Tech professionals most likely to plan to leave:
- Gen Z (age 18–28)
- Those with 3–4 years of total experience
- Workers at mid-size companies (250–499 employees)
- Tech professionals either new to their current role (less than one year) or very tenured (20+ years)
- Those with higher confidence in their employer's responsible AI use
- Workers at companies requiring disclosure of AI use
- Tech professionals who feel more confident in job stability
Surprising Findings from Gen Z
Gen Z's lower flight risk is particularly striking. Despite being earlier in their careers and potentially more vulnerable to displacement, they report lower intent to leave than older cohorts. This raises questions about what's different in their expectations, risk tolerance, or market experience.
Meanwhile, mid-career professionals—especially Millennials with 10–19 years of experience—bear the brunt of burnout and instability pressure. They're managing teams, carrying institutional knowledge, navigating layoffs, and questioning whether the trade-offs are still worth it.
AI Governance as a Retention Lever
AI governance emerges as a clear retention lever. Those confident in their employer's responsible AI use are significantly less likely to plan to leave. Transparency, clear policies and trust matter.
What This Moment Demands
The data confirms what you're already seeing: candidates are more mobile yet more cautious, more actively searching yet less confident, more willing to move yet more skeptical of opportunities. This isn't irrational behavior on the part of tech professionals. It's a smart response to real market conditions—layoffs normalizing, burnout doubling, and long-term confidence eroding.

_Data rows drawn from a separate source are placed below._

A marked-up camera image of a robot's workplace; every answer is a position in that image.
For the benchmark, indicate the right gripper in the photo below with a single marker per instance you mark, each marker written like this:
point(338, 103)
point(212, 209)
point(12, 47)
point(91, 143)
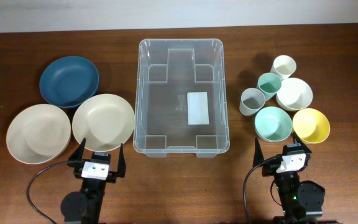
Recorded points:
point(270, 168)

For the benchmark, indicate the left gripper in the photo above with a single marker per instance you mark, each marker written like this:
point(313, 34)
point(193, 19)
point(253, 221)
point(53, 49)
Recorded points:
point(111, 175)

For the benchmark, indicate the mint green bowl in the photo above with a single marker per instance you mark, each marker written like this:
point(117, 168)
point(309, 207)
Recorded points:
point(273, 124)

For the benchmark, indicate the yellow bowl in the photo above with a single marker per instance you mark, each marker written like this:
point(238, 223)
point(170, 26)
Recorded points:
point(311, 125)

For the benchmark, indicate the grey cup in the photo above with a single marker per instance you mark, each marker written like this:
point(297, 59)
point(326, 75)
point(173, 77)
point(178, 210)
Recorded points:
point(252, 100)

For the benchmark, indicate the white bowl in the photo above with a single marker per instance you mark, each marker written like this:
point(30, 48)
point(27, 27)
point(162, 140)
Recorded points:
point(295, 94)

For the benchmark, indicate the mint green cup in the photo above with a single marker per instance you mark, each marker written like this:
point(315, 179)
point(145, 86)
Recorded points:
point(269, 84)

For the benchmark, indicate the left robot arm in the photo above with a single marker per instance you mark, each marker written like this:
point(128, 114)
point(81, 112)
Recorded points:
point(84, 206)

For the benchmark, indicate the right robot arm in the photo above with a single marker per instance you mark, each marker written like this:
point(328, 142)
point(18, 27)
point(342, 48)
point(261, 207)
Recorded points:
point(301, 201)

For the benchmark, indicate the beige plate near bin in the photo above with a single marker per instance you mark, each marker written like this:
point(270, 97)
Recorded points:
point(104, 121)

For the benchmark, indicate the beige plate far left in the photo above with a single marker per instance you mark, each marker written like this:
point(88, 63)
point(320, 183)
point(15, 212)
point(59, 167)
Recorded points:
point(38, 134)

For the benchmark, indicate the white cup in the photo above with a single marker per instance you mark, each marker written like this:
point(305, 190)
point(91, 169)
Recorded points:
point(283, 66)

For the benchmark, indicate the dark blue plate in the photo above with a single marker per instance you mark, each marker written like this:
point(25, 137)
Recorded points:
point(69, 81)

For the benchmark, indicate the white label in bin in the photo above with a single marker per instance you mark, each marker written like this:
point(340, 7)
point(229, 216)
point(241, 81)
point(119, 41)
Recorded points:
point(197, 108)

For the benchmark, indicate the clear plastic storage bin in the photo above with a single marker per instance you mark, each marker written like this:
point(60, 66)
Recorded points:
point(168, 69)

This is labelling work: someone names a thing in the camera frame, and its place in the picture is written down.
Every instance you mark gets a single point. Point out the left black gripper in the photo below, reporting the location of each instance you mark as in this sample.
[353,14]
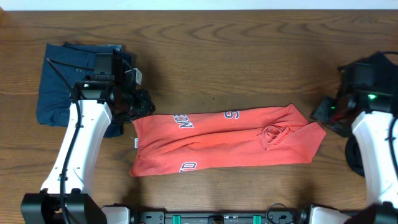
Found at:
[144,106]

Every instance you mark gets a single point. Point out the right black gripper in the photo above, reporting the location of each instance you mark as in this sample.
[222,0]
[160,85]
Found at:
[325,112]

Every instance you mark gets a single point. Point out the red t-shirt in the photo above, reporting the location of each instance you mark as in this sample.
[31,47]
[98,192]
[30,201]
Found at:
[176,143]

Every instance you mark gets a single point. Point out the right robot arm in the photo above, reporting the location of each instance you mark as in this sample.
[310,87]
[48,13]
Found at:
[381,194]

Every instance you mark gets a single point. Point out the black garment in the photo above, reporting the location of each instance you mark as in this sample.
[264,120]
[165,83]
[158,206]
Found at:
[374,127]

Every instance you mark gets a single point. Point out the folded navy blue pants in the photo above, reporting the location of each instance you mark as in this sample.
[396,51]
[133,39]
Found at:
[75,62]

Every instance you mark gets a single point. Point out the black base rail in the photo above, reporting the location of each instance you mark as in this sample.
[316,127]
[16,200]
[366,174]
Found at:
[276,213]

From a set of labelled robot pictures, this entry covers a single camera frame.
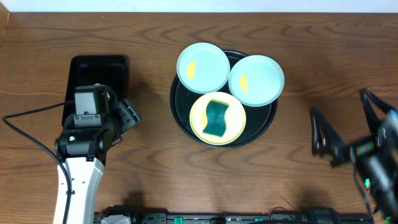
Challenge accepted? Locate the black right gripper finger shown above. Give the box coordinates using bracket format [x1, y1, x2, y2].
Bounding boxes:
[359, 88, 396, 134]
[310, 108, 345, 157]

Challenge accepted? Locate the yellow plate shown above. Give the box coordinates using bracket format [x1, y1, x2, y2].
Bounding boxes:
[190, 91, 246, 145]

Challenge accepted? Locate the green yellow sponge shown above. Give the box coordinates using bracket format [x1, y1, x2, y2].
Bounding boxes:
[203, 100, 229, 137]

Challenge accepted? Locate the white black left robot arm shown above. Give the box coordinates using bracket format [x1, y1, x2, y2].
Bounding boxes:
[53, 84, 141, 223]

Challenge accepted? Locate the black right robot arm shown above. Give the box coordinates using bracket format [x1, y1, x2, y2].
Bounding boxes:
[310, 88, 397, 223]

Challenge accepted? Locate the black rectangular tray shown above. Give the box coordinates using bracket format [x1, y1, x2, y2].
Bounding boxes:
[61, 54, 128, 127]

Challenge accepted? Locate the mint green plate right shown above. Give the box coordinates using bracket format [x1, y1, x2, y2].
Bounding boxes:
[228, 55, 285, 107]

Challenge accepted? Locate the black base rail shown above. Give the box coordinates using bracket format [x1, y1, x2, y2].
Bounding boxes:
[93, 205, 374, 224]

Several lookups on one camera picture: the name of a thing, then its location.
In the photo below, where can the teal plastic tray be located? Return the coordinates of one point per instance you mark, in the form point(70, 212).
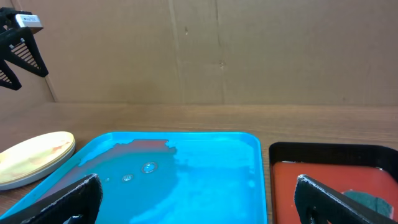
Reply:
point(167, 177)

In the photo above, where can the red black-rimmed tray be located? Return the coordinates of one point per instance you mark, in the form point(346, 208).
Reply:
point(342, 167)

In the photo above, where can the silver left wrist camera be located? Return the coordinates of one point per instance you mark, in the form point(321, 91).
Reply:
point(30, 21)

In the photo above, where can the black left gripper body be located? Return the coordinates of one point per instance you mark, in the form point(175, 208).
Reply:
point(8, 21)

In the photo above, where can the yellow plate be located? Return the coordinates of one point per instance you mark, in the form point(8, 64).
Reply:
point(35, 154)

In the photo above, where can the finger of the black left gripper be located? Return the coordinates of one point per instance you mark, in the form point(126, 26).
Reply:
point(8, 77)
point(18, 46)

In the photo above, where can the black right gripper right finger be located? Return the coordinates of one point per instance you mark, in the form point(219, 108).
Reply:
point(318, 203)

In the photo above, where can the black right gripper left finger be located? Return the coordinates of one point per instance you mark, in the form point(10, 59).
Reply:
point(77, 203)

Strategic recalibration matters a lot in 2026. For employers, what signals stability to candidates—AI governance and transparency, financial health, clear policies, leadership that acknowledges market strain—is now table stakes for competitive hiring and minimizing retention risk. For staffing firms, knowing where leverage exists in the candidate pool—AI skills in high demand, certain segments primed to move, specific motivators that now outweigh others—creates advantage in sourcing and placement strategy.
Tech professionals are still engaged, still capable, still essential to business success. But they're operating with eyes open, with less tolerance for instability, and with clearer expectations about what employers must deliver.
This moment will pass. Markets recalibrate and confidence rebuilds. But you'll navigate this period best by trusting the data over assumptions, moving strategically rather than reactively, leading with transparency and stability in candidate conversations, and recognizing that today's defensive mobility isn't candidate weakness—it's smart risk management that requires an equally sophisticated response.